== Segment start ==

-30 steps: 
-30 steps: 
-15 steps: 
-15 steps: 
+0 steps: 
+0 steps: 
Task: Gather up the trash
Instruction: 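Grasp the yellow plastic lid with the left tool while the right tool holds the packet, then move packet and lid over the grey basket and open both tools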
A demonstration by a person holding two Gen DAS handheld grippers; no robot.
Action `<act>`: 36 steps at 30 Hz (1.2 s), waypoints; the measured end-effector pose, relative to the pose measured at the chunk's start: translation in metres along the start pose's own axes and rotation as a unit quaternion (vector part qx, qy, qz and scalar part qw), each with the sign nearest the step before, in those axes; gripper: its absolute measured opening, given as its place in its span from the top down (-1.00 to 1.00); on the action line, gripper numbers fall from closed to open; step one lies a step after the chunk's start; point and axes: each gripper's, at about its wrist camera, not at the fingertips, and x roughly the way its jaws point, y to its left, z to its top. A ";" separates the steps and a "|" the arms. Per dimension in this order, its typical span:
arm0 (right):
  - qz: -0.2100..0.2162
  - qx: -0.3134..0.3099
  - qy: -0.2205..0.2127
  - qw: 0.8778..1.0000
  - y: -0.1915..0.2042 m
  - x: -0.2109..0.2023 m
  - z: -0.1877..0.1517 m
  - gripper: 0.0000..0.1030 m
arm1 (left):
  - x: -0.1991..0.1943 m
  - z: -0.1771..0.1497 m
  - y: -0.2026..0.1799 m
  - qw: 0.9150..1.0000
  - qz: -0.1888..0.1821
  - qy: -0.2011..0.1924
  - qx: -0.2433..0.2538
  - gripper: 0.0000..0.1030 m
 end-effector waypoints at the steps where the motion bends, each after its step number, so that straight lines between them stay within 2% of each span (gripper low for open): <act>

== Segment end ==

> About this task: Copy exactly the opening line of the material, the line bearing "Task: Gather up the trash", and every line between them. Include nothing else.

> Task solution:
-30 steps: 
-30 steps: 
-15 steps: 
-15 steps: 
+0 steps: 
+0 steps: 
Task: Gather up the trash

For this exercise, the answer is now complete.